Assigned task> Scan the data below for lines holding the word "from", and copy each line found.

Dataset content>
☆ ☆ ☆ ☆ ☆ ☆ ☆

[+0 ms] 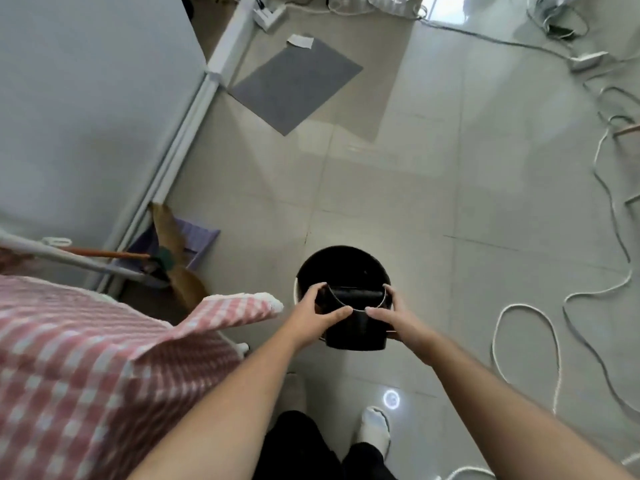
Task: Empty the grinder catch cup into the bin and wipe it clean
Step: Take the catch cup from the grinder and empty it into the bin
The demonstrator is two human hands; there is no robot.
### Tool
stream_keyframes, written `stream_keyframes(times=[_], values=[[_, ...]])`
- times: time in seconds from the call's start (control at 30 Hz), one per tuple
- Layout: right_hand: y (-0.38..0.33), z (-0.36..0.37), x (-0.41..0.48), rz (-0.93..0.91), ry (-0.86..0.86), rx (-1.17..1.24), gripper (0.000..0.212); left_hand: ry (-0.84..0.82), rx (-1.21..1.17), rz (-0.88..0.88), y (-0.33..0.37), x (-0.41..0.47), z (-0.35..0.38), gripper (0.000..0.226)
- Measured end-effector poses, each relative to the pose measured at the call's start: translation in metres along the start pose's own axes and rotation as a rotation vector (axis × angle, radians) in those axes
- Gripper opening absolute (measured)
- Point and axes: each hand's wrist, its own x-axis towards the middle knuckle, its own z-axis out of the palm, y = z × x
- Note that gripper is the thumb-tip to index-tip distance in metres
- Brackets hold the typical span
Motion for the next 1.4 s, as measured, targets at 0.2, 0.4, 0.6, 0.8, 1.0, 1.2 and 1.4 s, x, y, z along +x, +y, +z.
stream_keyframes(times=[0.2, 0.4, 0.6, 0.8, 1.0, 1.2, 1.4], values=[[0.022, 0.008, 0.065, 0.111, 0.164, 0.096, 0.070, 0.042, -0.289, -0.238, -0.019, 0.073, 0.033, 0.126], [0.025, 0.005, 0.091, 0.228, 0.157, 0.066, 0.097, 0.016, -0.426, -0.479, -0.009, 0.094, 0.042, 0.084], [0.011, -0.001, 0.089, 0.292, 0.170, 0.091, 0.078, 0.022, -0.331, -0.628, 0.012, 0.098, 0.039, 0.091], [0.000, -0.006, 0.089, 0.377, 0.133, 0.089, 0.064, 0.007, -0.299, -0.732, 0.019, 0.104, 0.036, 0.109], [-0.005, -0.005, 0.078, 0.347, 0.087, 0.118, 0.068, 0.012, -0.293, -0.687, 0.026, 0.092, 0.033, 0.112], [-0.015, -0.007, 0.037, 0.182, 0.094, 0.163, 0.072, 0.015, -0.420, -0.404, 0.028, 0.058, 0.027, 0.081], [-0.037, -0.019, -0.020, -0.015, 0.041, 0.115, 0.121, -0.116, -0.368, -0.077, 0.055, 0.004, -0.001, 0.074]])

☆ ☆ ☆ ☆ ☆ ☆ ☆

Solved problem>
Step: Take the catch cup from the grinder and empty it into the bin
- times: time in seconds from the call's start (control at 30 Hz), one per tuple

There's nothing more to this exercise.